From the records below, please return each line that holds the word "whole".
*** Block opens ***
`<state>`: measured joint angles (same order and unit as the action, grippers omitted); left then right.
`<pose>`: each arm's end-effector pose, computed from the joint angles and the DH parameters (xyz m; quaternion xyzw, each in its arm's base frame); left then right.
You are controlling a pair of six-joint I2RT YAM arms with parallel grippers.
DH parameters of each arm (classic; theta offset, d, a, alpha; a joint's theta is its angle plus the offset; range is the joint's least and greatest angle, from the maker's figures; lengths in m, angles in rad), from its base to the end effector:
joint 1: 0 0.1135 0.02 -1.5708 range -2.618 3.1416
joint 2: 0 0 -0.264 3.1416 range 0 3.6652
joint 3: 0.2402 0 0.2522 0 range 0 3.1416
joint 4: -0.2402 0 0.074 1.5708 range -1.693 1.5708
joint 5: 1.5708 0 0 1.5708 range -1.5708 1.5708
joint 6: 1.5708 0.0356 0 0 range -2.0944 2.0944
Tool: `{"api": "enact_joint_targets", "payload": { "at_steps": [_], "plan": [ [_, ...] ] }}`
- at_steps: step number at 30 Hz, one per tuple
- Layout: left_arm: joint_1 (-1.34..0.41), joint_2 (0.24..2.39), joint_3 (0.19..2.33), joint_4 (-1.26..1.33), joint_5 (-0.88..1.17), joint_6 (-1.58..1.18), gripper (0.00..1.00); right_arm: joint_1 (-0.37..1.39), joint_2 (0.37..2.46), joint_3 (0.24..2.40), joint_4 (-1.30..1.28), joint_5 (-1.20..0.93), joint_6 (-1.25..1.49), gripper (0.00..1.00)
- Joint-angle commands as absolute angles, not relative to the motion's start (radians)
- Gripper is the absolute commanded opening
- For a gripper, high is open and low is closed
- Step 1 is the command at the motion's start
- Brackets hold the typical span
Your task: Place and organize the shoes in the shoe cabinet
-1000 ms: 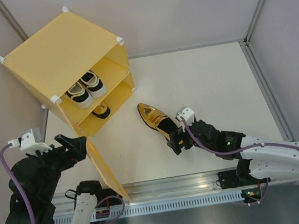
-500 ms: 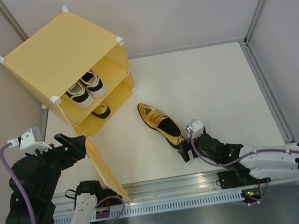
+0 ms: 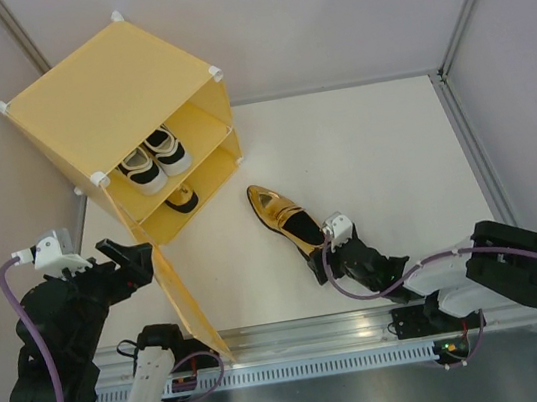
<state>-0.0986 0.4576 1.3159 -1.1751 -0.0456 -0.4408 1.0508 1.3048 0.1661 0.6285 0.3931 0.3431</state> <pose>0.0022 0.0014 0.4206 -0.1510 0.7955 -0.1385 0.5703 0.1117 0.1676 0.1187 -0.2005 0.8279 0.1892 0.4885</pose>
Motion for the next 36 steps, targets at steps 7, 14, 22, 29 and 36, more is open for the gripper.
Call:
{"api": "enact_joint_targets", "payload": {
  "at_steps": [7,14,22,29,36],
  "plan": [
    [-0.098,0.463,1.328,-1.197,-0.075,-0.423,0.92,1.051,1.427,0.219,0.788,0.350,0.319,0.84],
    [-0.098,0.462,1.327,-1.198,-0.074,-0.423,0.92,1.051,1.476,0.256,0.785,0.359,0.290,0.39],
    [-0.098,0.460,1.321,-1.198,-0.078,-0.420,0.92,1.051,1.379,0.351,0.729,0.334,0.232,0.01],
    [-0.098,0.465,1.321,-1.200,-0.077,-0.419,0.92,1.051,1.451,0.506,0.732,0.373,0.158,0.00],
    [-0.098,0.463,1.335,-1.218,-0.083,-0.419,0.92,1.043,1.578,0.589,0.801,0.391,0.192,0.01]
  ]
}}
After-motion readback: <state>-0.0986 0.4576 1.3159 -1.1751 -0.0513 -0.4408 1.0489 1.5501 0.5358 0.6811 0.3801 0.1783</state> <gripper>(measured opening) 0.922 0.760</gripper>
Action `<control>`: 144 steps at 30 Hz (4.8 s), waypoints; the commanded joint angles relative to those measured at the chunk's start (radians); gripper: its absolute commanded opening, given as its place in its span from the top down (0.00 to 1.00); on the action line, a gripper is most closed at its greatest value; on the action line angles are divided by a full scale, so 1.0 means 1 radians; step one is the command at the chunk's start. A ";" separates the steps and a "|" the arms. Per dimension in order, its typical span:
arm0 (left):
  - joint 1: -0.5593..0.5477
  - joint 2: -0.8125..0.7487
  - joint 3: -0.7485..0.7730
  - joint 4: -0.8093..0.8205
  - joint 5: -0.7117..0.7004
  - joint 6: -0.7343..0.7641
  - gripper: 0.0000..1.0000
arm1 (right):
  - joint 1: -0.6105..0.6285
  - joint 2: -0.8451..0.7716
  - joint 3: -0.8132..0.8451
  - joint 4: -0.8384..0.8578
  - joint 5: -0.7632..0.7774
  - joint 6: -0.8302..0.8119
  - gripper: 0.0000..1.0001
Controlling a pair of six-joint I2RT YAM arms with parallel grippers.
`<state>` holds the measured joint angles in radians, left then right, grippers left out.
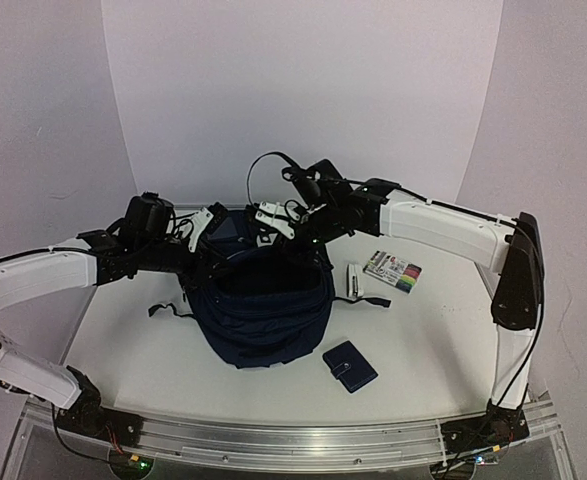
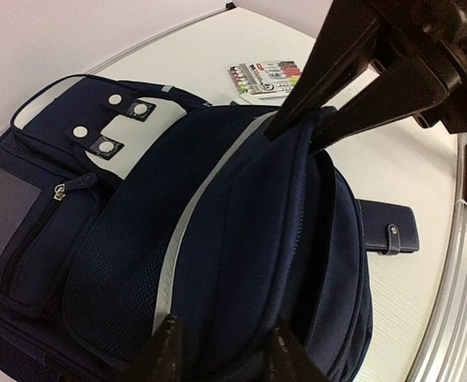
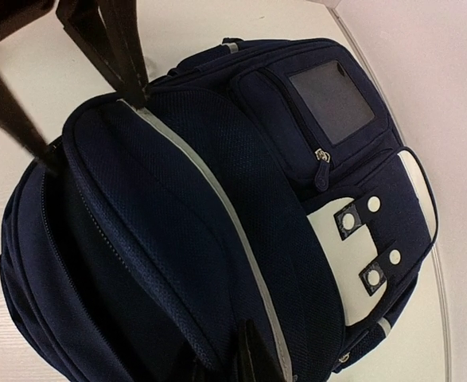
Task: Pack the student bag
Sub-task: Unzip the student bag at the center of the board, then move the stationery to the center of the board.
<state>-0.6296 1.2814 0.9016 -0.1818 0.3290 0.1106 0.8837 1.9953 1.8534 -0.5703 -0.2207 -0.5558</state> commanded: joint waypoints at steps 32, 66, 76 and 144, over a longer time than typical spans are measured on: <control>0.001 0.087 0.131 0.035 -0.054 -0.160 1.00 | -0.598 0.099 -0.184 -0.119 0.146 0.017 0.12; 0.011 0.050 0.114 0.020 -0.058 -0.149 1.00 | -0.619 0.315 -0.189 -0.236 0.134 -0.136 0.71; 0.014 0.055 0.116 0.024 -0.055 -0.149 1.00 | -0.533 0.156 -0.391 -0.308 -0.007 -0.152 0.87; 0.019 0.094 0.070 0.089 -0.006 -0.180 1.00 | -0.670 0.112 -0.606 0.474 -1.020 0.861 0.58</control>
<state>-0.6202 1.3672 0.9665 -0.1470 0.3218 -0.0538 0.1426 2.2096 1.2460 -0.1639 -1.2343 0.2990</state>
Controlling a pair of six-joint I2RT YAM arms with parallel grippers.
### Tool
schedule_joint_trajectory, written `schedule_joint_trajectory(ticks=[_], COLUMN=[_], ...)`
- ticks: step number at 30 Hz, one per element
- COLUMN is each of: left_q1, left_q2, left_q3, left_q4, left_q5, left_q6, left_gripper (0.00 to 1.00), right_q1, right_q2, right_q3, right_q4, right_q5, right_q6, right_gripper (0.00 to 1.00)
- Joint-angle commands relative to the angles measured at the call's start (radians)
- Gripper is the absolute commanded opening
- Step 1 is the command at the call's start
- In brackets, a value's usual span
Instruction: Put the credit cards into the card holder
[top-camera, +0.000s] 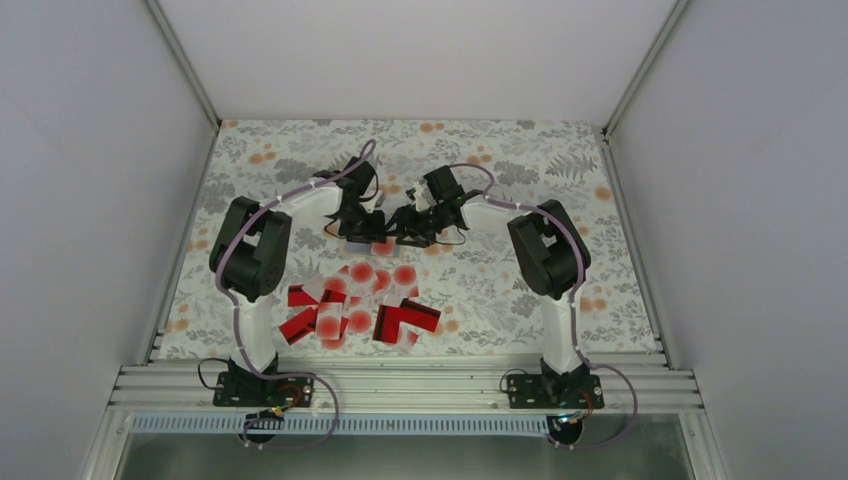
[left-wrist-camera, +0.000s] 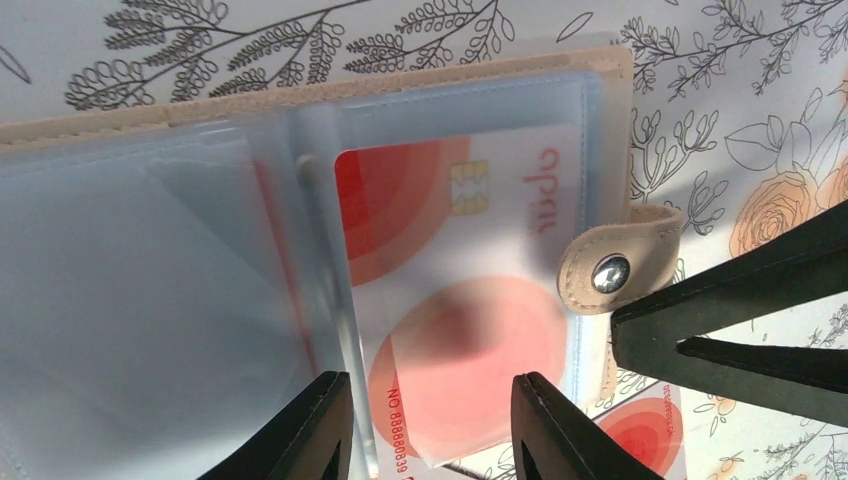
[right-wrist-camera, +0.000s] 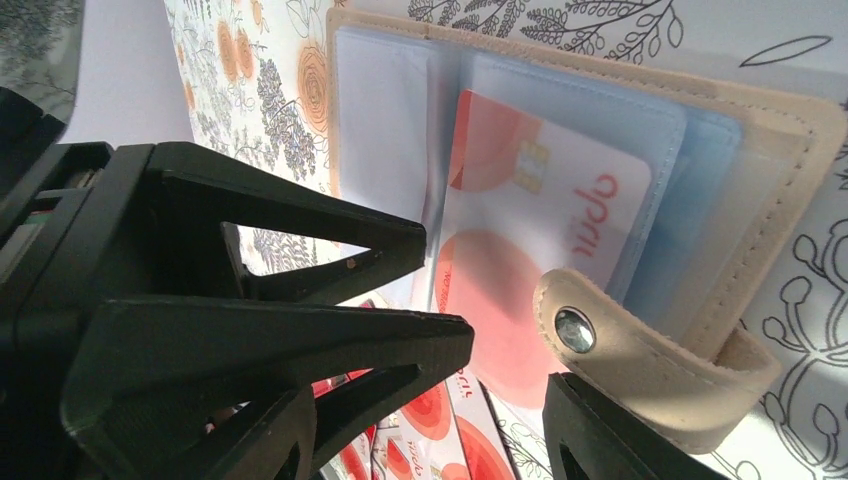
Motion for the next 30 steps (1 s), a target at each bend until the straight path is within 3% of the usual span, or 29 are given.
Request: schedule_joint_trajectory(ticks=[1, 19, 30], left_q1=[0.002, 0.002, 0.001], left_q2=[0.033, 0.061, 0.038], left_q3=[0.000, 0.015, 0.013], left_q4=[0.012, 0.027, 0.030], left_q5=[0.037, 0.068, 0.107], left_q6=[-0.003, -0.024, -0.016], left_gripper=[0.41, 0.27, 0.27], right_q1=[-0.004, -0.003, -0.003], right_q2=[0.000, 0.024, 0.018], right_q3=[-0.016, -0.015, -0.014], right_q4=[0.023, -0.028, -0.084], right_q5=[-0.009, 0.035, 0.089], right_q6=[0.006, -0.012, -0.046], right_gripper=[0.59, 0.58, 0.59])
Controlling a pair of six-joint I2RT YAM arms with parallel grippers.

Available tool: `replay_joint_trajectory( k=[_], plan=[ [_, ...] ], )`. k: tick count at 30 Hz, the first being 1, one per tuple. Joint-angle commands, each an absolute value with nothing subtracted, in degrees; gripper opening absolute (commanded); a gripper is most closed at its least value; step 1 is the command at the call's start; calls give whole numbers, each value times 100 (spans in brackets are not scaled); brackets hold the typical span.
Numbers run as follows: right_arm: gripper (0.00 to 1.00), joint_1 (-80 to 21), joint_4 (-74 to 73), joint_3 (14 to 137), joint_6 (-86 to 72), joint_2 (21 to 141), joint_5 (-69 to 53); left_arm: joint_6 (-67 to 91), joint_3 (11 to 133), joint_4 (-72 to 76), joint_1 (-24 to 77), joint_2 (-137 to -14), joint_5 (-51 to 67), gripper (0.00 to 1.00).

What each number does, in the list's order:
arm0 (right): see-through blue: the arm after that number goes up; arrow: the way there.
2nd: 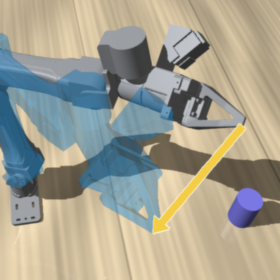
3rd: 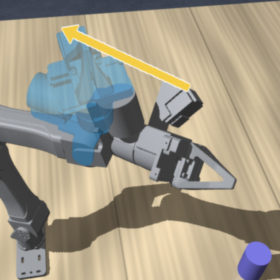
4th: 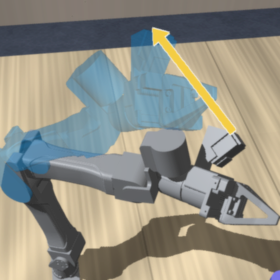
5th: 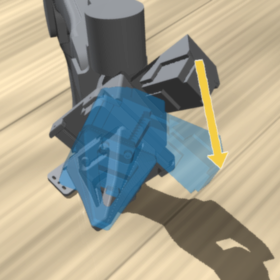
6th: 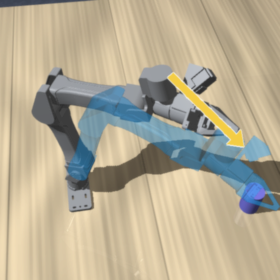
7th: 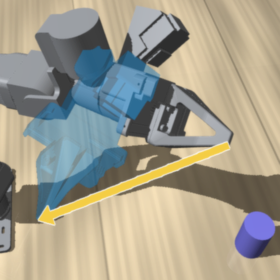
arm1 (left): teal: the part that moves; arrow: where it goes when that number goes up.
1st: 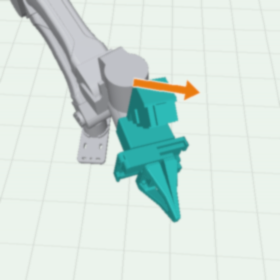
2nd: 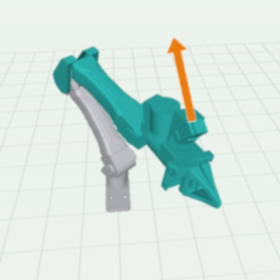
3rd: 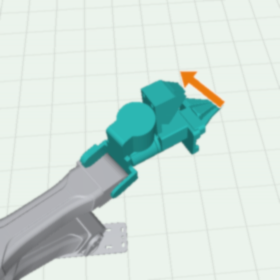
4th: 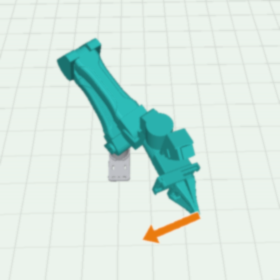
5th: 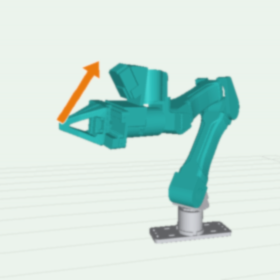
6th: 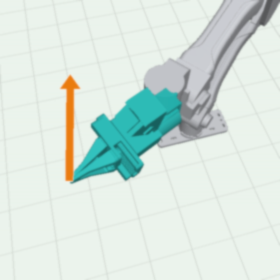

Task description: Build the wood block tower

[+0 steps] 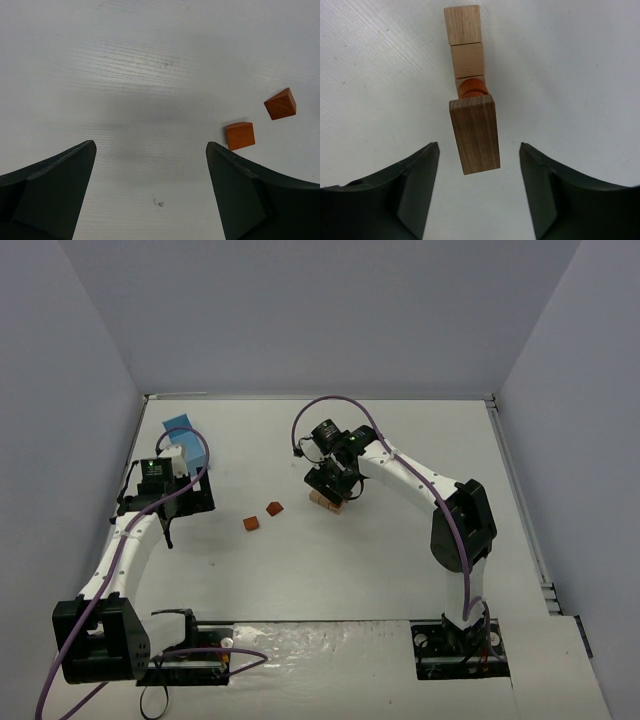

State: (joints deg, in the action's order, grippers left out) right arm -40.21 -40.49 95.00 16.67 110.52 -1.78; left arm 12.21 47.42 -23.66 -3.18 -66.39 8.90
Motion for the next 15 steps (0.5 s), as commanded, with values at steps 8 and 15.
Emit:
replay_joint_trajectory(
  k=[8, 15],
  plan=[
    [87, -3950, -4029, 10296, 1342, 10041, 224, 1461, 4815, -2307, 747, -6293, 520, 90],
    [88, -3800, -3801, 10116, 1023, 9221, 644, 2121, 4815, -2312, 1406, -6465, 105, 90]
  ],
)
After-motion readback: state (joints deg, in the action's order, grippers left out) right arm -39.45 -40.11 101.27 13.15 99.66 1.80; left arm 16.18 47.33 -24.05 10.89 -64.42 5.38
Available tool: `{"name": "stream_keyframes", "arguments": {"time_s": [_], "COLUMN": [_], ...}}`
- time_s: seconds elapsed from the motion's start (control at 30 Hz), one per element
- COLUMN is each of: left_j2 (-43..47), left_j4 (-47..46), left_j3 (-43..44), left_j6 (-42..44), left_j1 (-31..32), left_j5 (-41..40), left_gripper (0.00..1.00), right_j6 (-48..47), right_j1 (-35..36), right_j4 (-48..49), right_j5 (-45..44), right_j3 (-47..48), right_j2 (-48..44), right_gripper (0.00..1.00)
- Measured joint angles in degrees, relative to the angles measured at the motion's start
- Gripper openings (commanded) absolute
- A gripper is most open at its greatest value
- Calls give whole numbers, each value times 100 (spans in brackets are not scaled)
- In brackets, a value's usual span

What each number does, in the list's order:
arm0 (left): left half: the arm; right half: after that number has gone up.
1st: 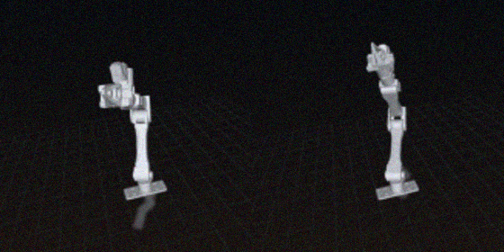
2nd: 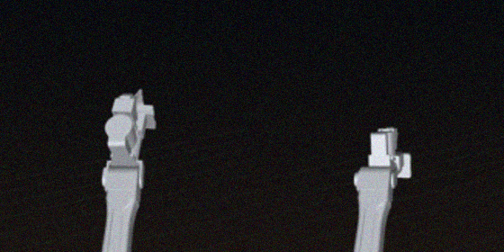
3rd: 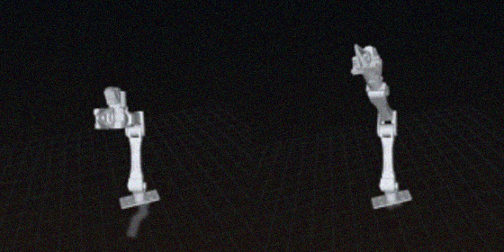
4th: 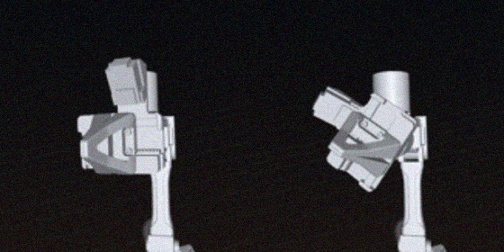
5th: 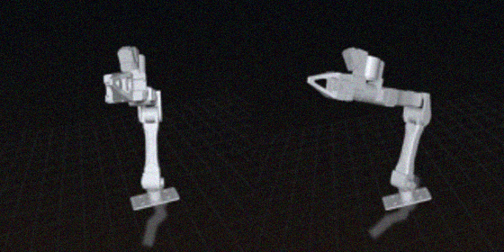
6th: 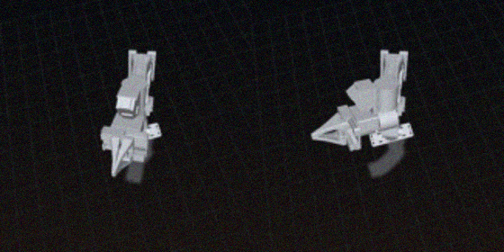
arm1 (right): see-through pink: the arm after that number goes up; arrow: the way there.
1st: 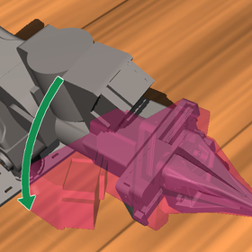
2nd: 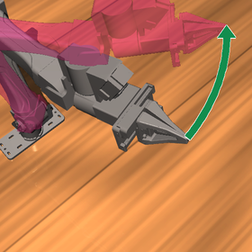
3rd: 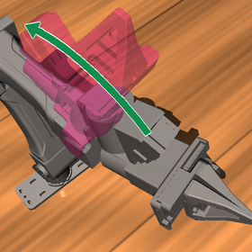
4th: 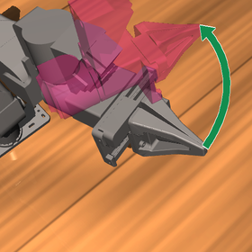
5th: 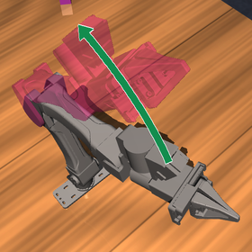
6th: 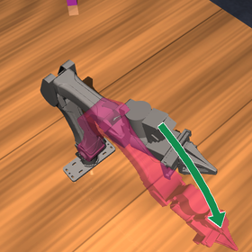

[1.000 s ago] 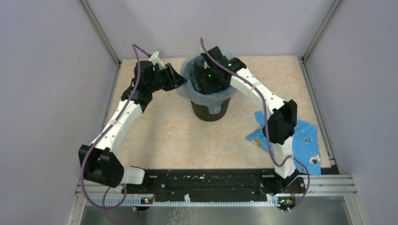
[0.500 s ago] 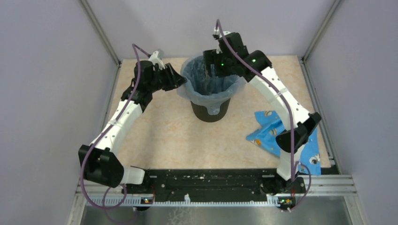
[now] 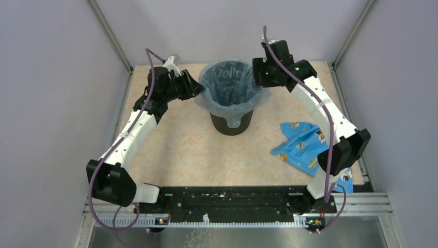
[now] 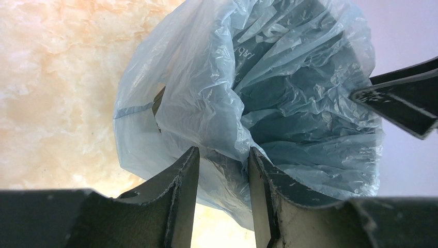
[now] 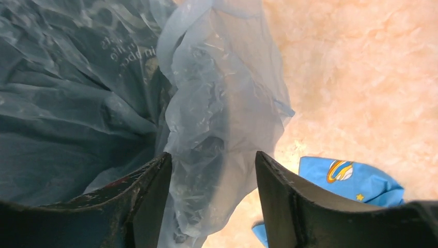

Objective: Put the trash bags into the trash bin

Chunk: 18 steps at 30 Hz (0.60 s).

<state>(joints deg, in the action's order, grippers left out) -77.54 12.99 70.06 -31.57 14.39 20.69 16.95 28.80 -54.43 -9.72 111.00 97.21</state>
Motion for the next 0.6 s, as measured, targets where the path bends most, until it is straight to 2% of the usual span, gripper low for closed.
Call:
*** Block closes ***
PROBLEM SOLUTION:
Available tool: `replay_joint_trajectory( k=[_], plan=[ [_, ...] ], )`. k: tick count at 30 Hz, the first being 1, one per tuple. Joint-angle commands, each an absolute value with nothing subtracted, in degrees; gripper opening absolute (commanded); a gripper is most closed at its least value; step 1 is the command at the call's start; calls give whole numbers, each value times 100 (spans in brackets are not scaled); brackets hold the typical span.
- Calls give whole numbers, each value times 100 (spans in brackets are not scaled)

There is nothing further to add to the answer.